Puisque la porte restait muette — et qu'auriez-vous attendu d'autre d'une porte de toute façon ? — je me retournai et poussai un soupir. J'avais passé au moins une heure à ranger ma chambre, qui me narguait maintenant par son vide. J'étais plutôt du genre chanceuse, comparée aux autres étudiants je veux dire. Je n'avais pas eu besoin de partager la petite studette étudiante avec une autre fille. Ce n'était pas bien grand, mais c'était chez moi. Et une des premières choses que j'avais faites à mon arrivée en Chine, avait été de gaspiller la bourse du premier mois et une grosse partie de mes économies pour tout redécorer à mon goût. Vous me croiriez si je vous avouais que les deux semaines qui ont précédé l'arrivée de l'argent du second mois, je n'ai mangé qu'un petit bol de riz blanc matin, midi et soir, parce que j'étais trop fière pour aller quémander des sous à mes parents, moins d'un mois après les avoir quitté ?

Non ?

Vous devriez.

S'il y a bien quelque chose qui vous monte à la tête lorsque vous emménagez dans un pays où la vie est moins chère, Chine ou ailleurs, c'est l'argent.

Et tiens, ça coûte vraiment rien ça...

Oh, ce tableau aurait coûté au moins dix fois plus cher chez moi !

Il me faut absolument ce coussin assorti à la couverture pour le poser sur le rebord de la fenêtre et écouter de la musique en regardant au loin (si, si, regarder au loin) !

On a tendance à vite oublier les principes mathématiques les plus basiques qui soient. Pas cher + pas cher + pas cher, ça doit donner pas cher, non ? Heureusement que mon bac était déjà passé. Bref, trois semaines après mon arrivée, j'avais été réduite à un régime pas vraiment voulu, et vraiment pas apprécié.

L'horloge indiquait à peine 21h, et j'étais toute seule dans ma chambre, ce qui n'était pas du tout prévu. Je considérai un instant appeler Ana, ou bien l'une des françaises qui étudiaient le chinois avec nous, mais je reposai mon téléphone en silence. On était vendredi soir, et elles devaient déjà être sorties. Mon emploi du temps à moi était vide, je ne m'étais pas imaginée que Nim me quitterait de sitôt. J'étais en train d'hésiter entre me glisser dans mes draps avec un livre et enfiler une veste pour sortir boire un verre avec les autres étrangers quand mon téléphone se mit à vibrer. Je baissai rapidement les yeux et lus le message qui m'y attendait. Merci pour la musique Ellie, mon MP3 est rassasié pour des semaines au moins... Mais pas moi ! On fait à manger demain midi avec Yuji et Ana, tu veux te joindre à nous ?

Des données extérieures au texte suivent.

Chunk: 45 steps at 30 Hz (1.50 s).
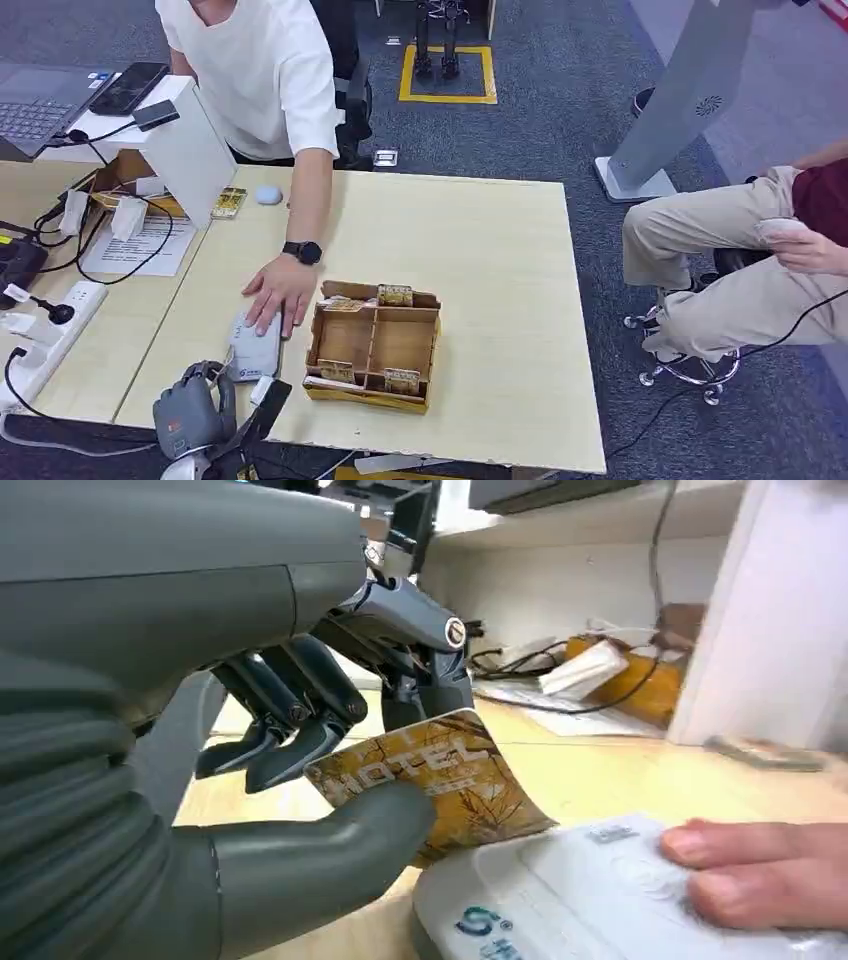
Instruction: Pass the card to the sensor for recognition and then transmit it.
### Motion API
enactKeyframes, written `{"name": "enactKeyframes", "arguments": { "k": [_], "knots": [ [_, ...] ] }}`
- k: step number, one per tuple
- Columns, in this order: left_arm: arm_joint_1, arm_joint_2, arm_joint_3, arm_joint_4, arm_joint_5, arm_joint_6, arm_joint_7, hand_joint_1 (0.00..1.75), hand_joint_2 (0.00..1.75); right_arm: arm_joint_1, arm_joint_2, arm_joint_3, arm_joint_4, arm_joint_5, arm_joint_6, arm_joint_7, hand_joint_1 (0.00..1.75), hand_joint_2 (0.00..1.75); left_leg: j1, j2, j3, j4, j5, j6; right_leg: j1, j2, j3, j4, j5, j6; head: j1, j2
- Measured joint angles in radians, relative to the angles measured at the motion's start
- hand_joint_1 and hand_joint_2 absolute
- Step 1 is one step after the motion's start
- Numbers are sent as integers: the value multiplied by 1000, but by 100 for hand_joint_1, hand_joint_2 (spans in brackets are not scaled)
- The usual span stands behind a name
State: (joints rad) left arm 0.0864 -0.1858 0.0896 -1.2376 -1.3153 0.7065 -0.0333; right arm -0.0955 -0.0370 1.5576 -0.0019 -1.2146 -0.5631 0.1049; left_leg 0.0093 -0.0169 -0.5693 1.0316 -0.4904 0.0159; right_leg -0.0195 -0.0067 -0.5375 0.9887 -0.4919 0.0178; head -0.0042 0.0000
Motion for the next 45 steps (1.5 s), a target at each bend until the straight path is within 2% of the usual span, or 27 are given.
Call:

Je reposai le téléphone en étouffant un fou rire. Les blagues pourries... Nim avait trouvé mon point faible !

C'est ainsi que nous nous retrouvâmes tous les quatre, peu après midi, dans la cuisine commune du dortoir de Nim et Yuji. Il y avait également autour de nous un couple d'africains et trois japonais affairés à préparer leur repas. Ana montait le siège sur la petite table pour protéger les pommes de terre et les carottes qui attendaient d'être épluchées. Les deux garçons étaient debout, à côté du frigo, en train de se disputer sur la meilleure façon de cuire la viande. Ou du moins, c'est ce que m'indiqua Ana lorsque je vins la rejoindre à table.